[Records drawn from a dataset]

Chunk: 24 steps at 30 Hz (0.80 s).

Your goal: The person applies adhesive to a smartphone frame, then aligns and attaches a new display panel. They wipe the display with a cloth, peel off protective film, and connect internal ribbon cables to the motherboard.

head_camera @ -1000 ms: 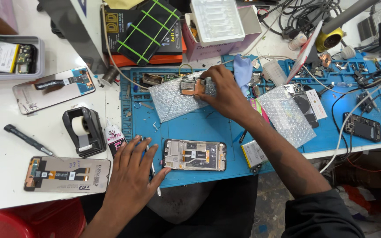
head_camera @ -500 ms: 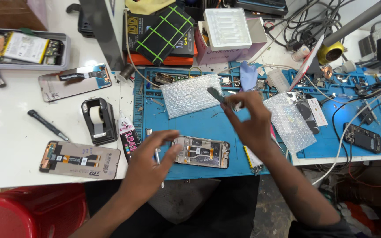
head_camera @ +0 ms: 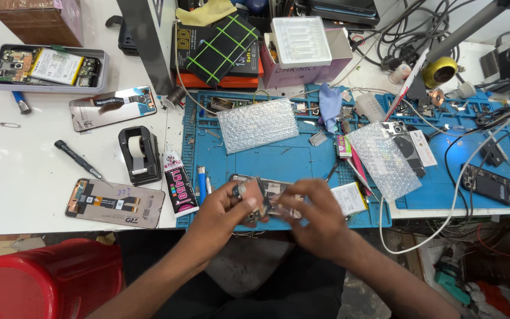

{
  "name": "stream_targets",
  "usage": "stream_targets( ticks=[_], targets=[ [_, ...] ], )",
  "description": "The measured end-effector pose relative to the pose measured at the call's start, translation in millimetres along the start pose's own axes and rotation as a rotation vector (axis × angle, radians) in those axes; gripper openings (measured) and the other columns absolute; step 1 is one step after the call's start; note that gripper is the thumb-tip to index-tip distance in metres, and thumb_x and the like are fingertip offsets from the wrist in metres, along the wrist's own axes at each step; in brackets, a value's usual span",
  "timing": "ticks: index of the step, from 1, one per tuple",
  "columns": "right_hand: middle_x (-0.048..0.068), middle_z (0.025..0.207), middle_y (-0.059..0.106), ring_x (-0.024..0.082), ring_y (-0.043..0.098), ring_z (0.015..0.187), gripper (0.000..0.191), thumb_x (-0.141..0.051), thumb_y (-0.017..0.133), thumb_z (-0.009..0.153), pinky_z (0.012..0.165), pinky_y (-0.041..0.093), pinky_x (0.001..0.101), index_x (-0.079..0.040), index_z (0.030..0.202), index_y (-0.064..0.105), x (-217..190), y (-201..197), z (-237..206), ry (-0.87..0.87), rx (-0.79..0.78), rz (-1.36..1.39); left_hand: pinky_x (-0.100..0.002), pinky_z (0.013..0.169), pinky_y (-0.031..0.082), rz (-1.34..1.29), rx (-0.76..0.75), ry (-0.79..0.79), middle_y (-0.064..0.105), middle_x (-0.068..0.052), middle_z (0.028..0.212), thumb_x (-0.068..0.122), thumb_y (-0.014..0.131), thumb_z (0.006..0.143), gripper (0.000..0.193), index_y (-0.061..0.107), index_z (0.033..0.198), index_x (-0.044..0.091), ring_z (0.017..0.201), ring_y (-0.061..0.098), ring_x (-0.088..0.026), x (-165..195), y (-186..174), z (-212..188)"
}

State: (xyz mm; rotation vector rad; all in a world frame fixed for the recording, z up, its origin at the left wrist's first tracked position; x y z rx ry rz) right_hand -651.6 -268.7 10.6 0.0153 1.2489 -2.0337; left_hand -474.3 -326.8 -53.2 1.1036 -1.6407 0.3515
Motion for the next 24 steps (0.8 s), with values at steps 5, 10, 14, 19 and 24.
stream_targets(
  ticks=[5, 10, 14, 19, 24],
  targets=[
    [0.021, 0.133, 0.060, 0.041, 0.052, 0.125, 0.038, -0.004, 0.060, 0.095, 0.101, 0.044, 0.0505, 0.003, 0.133, 0.058, 21.1, -7.3, 12.8, 0.029, -0.216, 0.443, -0.029, 0.077, 0.061, 0.225, -0.214, -0.075, 0.072, -0.007, 0.100, 0.021, 0.058, 0.096, 0.038, 0.059, 0.129, 0.003, 0.087, 0.074, -0.014, -6.8, 0.5, -17.6],
    [0.005, 0.095, 0.078, 0.018, 0.073, 0.086, 0.025, -0.019, 0.066, 0.096, 0.092, 0.049, 0.0385, -0.007, 0.116, 0.076, 45.0, 15.5, -0.6, 0.570, -0.572, 0.697, -0.027, 0.075, 0.064, 0.263, -0.204, -0.108, 0.073, -0.006, 0.097, 0.022, 0.061, 0.096, 0.036, 0.064, 0.123, -0.001, 0.084, 0.074, -0.014, -7.9, -13.8, -27.4],
    [0.006, 0.091, 0.079, 0.017, 0.069, 0.079, 0.026, -0.024, 0.070, 0.092, 0.074, 0.057, 0.0353, -0.007, 0.108, 0.081, 64.6, 13.8, -14.8, 0.742, -0.539, 0.625, -0.027, 0.068, 0.058, 0.305, -0.154, -0.192, 0.075, -0.007, 0.094, 0.025, 0.059, 0.094, 0.037, 0.066, 0.121, 0.001, 0.077, 0.077, -0.015, -9.9, -30.1, -27.2],
    [0.005, 0.097, 0.080, 0.015, 0.071, 0.091, 0.024, -0.024, 0.069, 0.095, 0.083, 0.056, 0.0329, -0.006, 0.105, 0.081, 81.5, 2.4, -24.1, 0.627, -0.420, 0.585, -0.028, 0.070, 0.059, 0.291, -0.102, -0.265, 0.080, -0.010, 0.097, 0.028, 0.059, 0.093, 0.037, 0.066, 0.120, 0.003, 0.077, 0.080, -0.016, -10.7, -44.2, -22.3],
    [0.006, 0.097, 0.080, 0.016, 0.072, 0.093, 0.022, -0.024, 0.071, 0.093, 0.083, 0.057, 0.0338, -0.006, 0.103, 0.082, 92.2, -0.8, -34.4, 0.726, -0.357, 0.618, -0.029, 0.071, 0.060, 0.294, -0.074, -0.334, 0.078, -0.010, 0.096, 0.027, 0.059, 0.092, 0.038, 0.063, 0.125, 0.008, 0.079, 0.079, -0.017, -13.5, -50.5, -15.5]
  ],
)
Point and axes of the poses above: each hand's wrist, its own z-axis towards the middle knuckle, its own y-axis out of the palm, x = y × z, the point moved 3 cm from there along z, towards the middle knuckle
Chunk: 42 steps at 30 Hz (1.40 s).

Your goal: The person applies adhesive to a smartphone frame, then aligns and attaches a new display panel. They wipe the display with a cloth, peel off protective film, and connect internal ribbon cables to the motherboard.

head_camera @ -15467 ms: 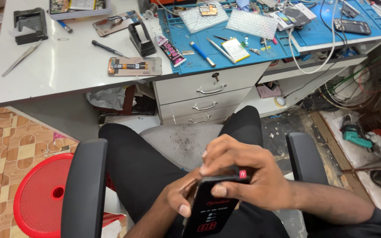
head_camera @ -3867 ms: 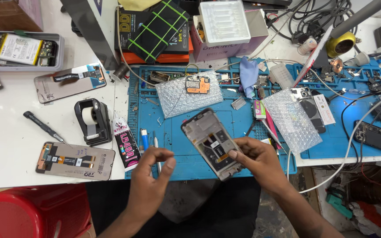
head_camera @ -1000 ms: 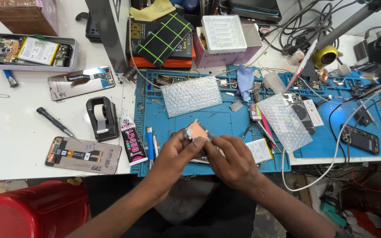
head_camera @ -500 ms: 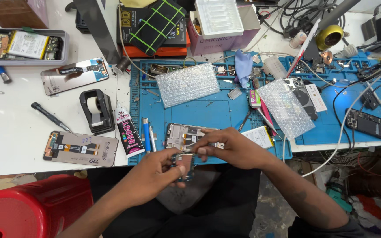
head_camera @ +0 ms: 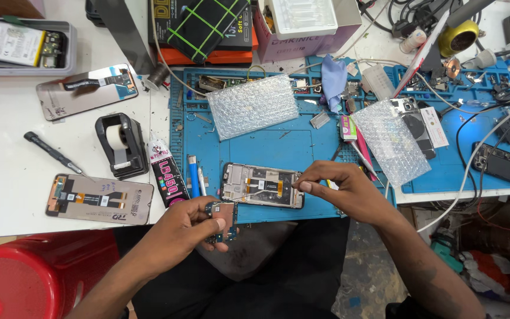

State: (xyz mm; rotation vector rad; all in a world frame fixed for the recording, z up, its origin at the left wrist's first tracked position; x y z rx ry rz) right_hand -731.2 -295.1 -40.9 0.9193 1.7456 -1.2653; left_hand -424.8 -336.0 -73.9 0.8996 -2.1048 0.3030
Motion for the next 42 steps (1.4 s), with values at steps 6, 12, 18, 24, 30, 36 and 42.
stream_targets(
  ticks=[6, 12, 18, 24, 30, 36, 42],
  targets=[
    [0.008, 0.094, 0.081, 0.016, 0.072, 0.088, 0.021, -0.022, 0.075, 0.090, 0.078, 0.057, 0.0339, -0.006, 0.100, 0.083, 7.3, -10.1, -3.2, 0.056, 0.082, -0.021, -0.032, 0.070, 0.063, -0.017, -0.005, 0.010, 0.074, -0.012, 0.095, 0.027, 0.060, 0.092, 0.044, 0.067, 0.123, -0.003, 0.080, 0.080, -0.018, -1.6, -6.3, 7.1],
    [0.009, 0.099, 0.077, 0.016, 0.072, 0.096, 0.019, -0.022, 0.070, 0.095, 0.084, 0.059, 0.0319, -0.005, 0.099, 0.080, 25.5, -16.1, -2.3, 0.023, 0.179, 0.073, -0.031, 0.071, 0.061, 0.024, 0.036, -0.041, 0.078, -0.013, 0.097, 0.028, 0.061, 0.090, 0.056, 0.057, 0.140, 0.004, 0.080, 0.081, -0.018, -3.2, -11.6, 13.2],
    [0.016, 0.105, 0.073, 0.026, 0.072, 0.092, 0.024, -0.018, 0.061, 0.107, 0.079, 0.055, 0.0388, 0.000, 0.106, 0.076, 30.7, -32.0, 4.1, 0.185, 0.524, -0.265, -0.029, 0.071, 0.060, 0.035, 0.031, -0.032, 0.078, -0.011, 0.099, 0.030, 0.061, 0.091, 0.055, 0.054, 0.140, 0.005, 0.081, 0.080, -0.018, 5.2, -9.6, 10.5],
    [0.013, 0.137, 0.064, 0.023, 0.066, 0.122, 0.035, -0.008, 0.064, 0.098, 0.099, 0.059, 0.0365, -0.009, 0.134, 0.062, -25.8, -11.1, 3.6, -0.357, 0.355, -0.367, -0.031, 0.066, 0.056, 0.329, -0.015, 0.081, 0.077, -0.007, 0.082, 0.034, 0.059, 0.091, 0.048, 0.064, 0.135, 0.016, 0.077, 0.079, -0.013, 39.4, 0.4, -0.1],
    [0.009, 0.118, 0.074, 0.024, 0.074, 0.110, 0.035, -0.012, 0.075, 0.091, 0.092, 0.059, 0.0345, -0.006, 0.125, 0.068, -51.5, 29.8, 6.6, -0.252, -0.027, -0.191, -0.038, 0.061, 0.052, 0.545, -0.035, 0.181, 0.074, -0.010, 0.075, 0.032, 0.058, 0.090, 0.039, 0.061, 0.122, 0.011, 0.062, 0.071, -0.020, 70.0, 19.7, 7.3],
    [0.003, 0.102, 0.079, 0.015, 0.073, 0.087, 0.032, -0.019, 0.074, 0.090, 0.075, 0.057, 0.0300, -0.007, 0.120, 0.071, -38.0, 39.7, 30.1, -0.014, -0.074, -0.071, -0.043, 0.065, 0.052, 0.510, -0.069, 0.164, 0.077, -0.013, 0.083, 0.039, 0.056, 0.093, 0.039, 0.059, 0.116, 0.007, 0.067, 0.072, -0.024, 66.8, 17.8, 20.0],
    [0.001, 0.093, 0.076, 0.008, 0.065, 0.074, 0.022, -0.023, 0.072, 0.094, 0.066, 0.054, 0.0262, -0.008, 0.110, 0.074, -17.8, 26.2, 57.2, 0.185, 0.029, 0.023, -0.038, 0.081, 0.059, 0.382, 0.202, 0.317, 0.072, -0.012, 0.116, 0.043, 0.052, 0.100, 0.048, 0.051, 0.131, 0.007, 0.098, 0.073, -0.020, 52.3, -16.8, 22.5]
  ],
)
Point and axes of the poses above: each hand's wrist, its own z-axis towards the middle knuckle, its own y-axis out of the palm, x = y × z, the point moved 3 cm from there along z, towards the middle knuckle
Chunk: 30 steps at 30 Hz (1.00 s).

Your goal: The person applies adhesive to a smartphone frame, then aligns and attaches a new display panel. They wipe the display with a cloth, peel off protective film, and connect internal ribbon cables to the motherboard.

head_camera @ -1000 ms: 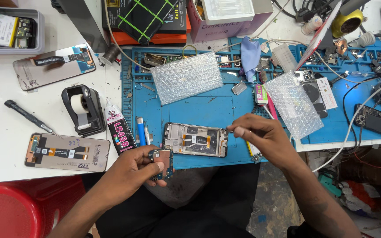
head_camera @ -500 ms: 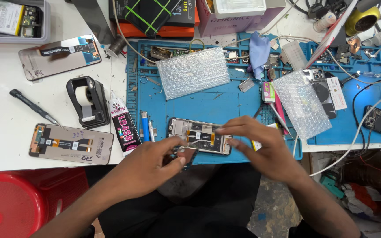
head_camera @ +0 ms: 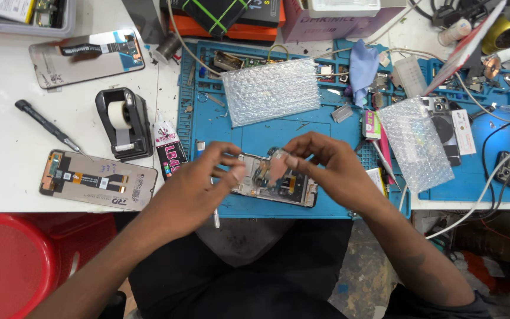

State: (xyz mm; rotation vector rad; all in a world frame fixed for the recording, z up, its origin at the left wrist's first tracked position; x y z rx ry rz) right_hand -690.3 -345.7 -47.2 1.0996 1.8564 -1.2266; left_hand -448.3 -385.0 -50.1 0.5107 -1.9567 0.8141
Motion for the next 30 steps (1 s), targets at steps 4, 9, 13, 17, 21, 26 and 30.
stream_targets(
  ticks=[4, 9, 13, 17, 21, 26, 30],
  targets=[
    [0.000, 0.092, 0.075, 0.006, 0.062, 0.069, 0.023, -0.022, 0.073, 0.091, 0.060, 0.053, 0.0251, -0.008, 0.109, 0.072, 2.4, 1.6, 17.9, 0.094, 0.013, -0.037, -0.039, 0.081, 0.058, 0.006, 0.163, -0.020, 0.076, -0.008, 0.105, 0.035, 0.055, 0.098, 0.038, 0.059, 0.125, 0.008, 0.095, 0.075, -0.020, -15.9, -6.2, -11.2],
    [0.001, 0.091, 0.075, 0.005, 0.062, 0.069, 0.022, -0.022, 0.073, 0.091, 0.059, 0.053, 0.0245, -0.007, 0.108, 0.073, -5.3, 17.5, 33.5, 0.031, -0.078, -0.041, -0.041, 0.079, 0.056, 0.222, 0.319, 0.170, 0.072, -0.009, 0.100, 0.021, 0.063, 0.096, 0.024, 0.066, 0.116, 0.006, 0.092, 0.070, -0.026, -23.5, -0.3, -23.8],
    [0.000, 0.089, 0.076, 0.005, 0.063, 0.067, 0.023, -0.022, 0.074, 0.090, 0.057, 0.053, 0.0254, -0.007, 0.108, 0.073, -10.1, 24.9, 46.9, 0.034, -0.110, -0.083, -0.043, 0.092, 0.052, 0.411, 0.489, 0.453, 0.070, -0.010, 0.109, 0.011, 0.066, 0.094, 0.019, 0.067, 0.111, 0.003, 0.106, 0.065, -0.028, -26.3, 3.4, -31.2],
    [0.001, 0.084, 0.076, 0.007, 0.064, 0.066, 0.024, -0.024, 0.075, 0.089, 0.058, 0.053, 0.0259, -0.008, 0.107, 0.075, -13.2, 29.4, 53.7, 0.045, -0.145, -0.220, -0.045, 0.099, 0.048, 0.496, 0.460, 0.499, 0.068, -0.009, 0.112, 0.010, 0.069, 0.090, 0.024, 0.070, 0.113, 0.002, 0.113, 0.061, -0.028, -35.3, 8.9, -32.8],
    [0.000, 0.085, 0.077, 0.006, 0.066, 0.069, 0.024, -0.025, 0.075, 0.090, 0.059, 0.054, 0.0252, -0.008, 0.107, 0.075, -15.0, 33.3, 54.8, 0.028, -0.190, -0.190, -0.046, 0.103, 0.046, 0.584, 0.425, 0.534, 0.067, -0.010, 0.114, 0.011, 0.072, 0.087, 0.027, 0.072, 0.113, 0.002, 0.117, 0.059, -0.028, -41.2, 12.8, -31.8],
    [0.000, 0.085, 0.077, 0.007, 0.063, 0.065, 0.024, -0.026, 0.076, 0.089, 0.056, 0.053, 0.0260, -0.010, 0.107, 0.076, -9.5, 35.8, 58.7, 0.070, -0.186, -0.250, -0.048, 0.107, 0.044, 0.617, 0.401, 0.547, 0.067, -0.011, 0.115, 0.013, 0.074, 0.084, 0.032, 0.073, 0.113, 0.001, 0.118, 0.058, -0.030, -44.6, 12.9, -31.2],
    [-0.001, 0.089, 0.077, 0.006, 0.064, 0.068, 0.024, -0.023, 0.075, 0.090, 0.058, 0.053, 0.0255, -0.009, 0.110, 0.074, -4.6, 34.5, 62.4, 0.021, -0.174, -0.186, -0.048, 0.109, 0.043, 0.608, 0.407, 0.551, 0.068, -0.011, 0.116, 0.013, 0.075, 0.084, 0.032, 0.073, 0.113, 0.001, 0.119, 0.058, -0.029, -45.5, 10.5, -31.6]
  ],
)
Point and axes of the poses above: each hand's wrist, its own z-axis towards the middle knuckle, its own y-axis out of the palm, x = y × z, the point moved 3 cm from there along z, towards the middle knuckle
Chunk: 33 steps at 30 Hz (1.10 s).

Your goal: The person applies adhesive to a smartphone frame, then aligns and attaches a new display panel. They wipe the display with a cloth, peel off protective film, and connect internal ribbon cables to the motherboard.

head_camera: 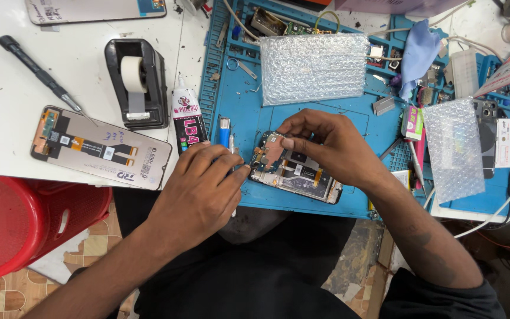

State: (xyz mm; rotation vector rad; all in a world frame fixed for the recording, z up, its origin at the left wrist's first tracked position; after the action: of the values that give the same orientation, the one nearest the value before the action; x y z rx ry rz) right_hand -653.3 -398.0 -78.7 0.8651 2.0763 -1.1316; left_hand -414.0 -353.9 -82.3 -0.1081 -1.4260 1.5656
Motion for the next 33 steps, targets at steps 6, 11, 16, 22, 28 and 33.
stream_targets(
  ticks=[6, 11, 16, 22, 28, 33],
  targets=[
    [0.001, 0.090, 0.077, 0.005, 0.071, 0.079, 0.022, -0.021, 0.074, 0.094, 0.070, 0.059, 0.0235, -0.008, 0.110, 0.074, 3.7, -0.2, 1.3, -0.085, -0.067, 0.072, -0.048, 0.111, 0.042, -0.007, 0.006, 0.002, 0.068, -0.010, 0.116, 0.013, 0.074, 0.087, 0.029, 0.073, 0.113, 0.001, 0.120, 0.058, -0.028, -2.5, 1.1, 1.4],
    [0.003, 0.082, 0.076, 0.007, 0.064, 0.066, 0.023, -0.023, 0.077, 0.089, 0.058, 0.054, 0.0266, -0.009, 0.107, 0.077, 3.8, -2.6, -0.5, 0.084, -0.045, -0.043, -0.048, 0.111, 0.042, -0.012, -0.024, 0.011, 0.068, -0.011, 0.117, 0.015, 0.074, 0.087, 0.031, 0.073, 0.115, 0.001, 0.120, 0.058, -0.028, -2.9, 5.2, 0.0],
    [-0.001, 0.087, 0.079, 0.009, 0.061, 0.059, 0.026, -0.026, 0.076, 0.087, 0.052, 0.051, 0.0272, -0.011, 0.108, 0.077, -3.8, -2.5, -6.3, 0.013, 0.013, -0.159, -0.049, 0.112, 0.041, 0.013, -0.040, 0.040, 0.067, -0.010, 0.118, 0.017, 0.073, 0.091, 0.030, 0.073, 0.117, 0.002, 0.120, 0.058, -0.026, -1.3, 10.8, -0.5],
    [0.000, 0.085, 0.078, 0.007, 0.065, 0.064, 0.025, -0.026, 0.076, 0.088, 0.055, 0.053, 0.0262, -0.011, 0.107, 0.078, 2.7, -0.2, -6.2, 0.051, -0.002, -0.073, -0.050, 0.112, 0.041, 0.002, -0.039, 0.032, 0.068, -0.011, 0.117, 0.016, 0.073, 0.091, 0.030, 0.073, 0.117, 0.002, 0.120, 0.059, -0.027, -2.2, 11.5, -1.3],
    [0.000, 0.083, 0.077, 0.005, 0.064, 0.068, 0.025, -0.025, 0.076, 0.089, 0.058, 0.053, 0.0245, -0.009, 0.107, 0.078, 7.6, 1.2, -7.6, 0.060, -0.006, 0.005, -0.050, 0.112, 0.041, -0.022, -0.036, 0.040, 0.068, -0.010, 0.116, 0.016, 0.072, 0.092, 0.028, 0.073, 0.116, 0.002, 0.120, 0.059, -0.026, -1.3, 11.1, -1.1],
    [-0.002, 0.079, 0.076, 0.004, 0.059, 0.063, 0.024, -0.024, 0.076, 0.088, 0.055, 0.050, 0.0237, -0.010, 0.108, 0.078, 8.5, 2.8, -9.3, 0.116, 0.002, -0.014, -0.050, 0.112, 0.041, -0.015, -0.050, 0.046, 0.069, -0.011, 0.115, 0.016, 0.072, 0.091, 0.028, 0.073, 0.114, 0.001, 0.120, 0.059, -0.026, -0.7, 11.8, -1.0]
  ],
)
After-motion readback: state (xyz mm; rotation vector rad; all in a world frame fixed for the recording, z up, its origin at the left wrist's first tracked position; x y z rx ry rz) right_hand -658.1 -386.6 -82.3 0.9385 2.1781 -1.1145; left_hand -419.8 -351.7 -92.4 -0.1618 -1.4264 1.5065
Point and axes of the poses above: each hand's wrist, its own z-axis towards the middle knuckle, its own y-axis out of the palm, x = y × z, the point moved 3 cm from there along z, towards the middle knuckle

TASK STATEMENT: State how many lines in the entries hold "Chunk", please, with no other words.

ANSWER BOX: 4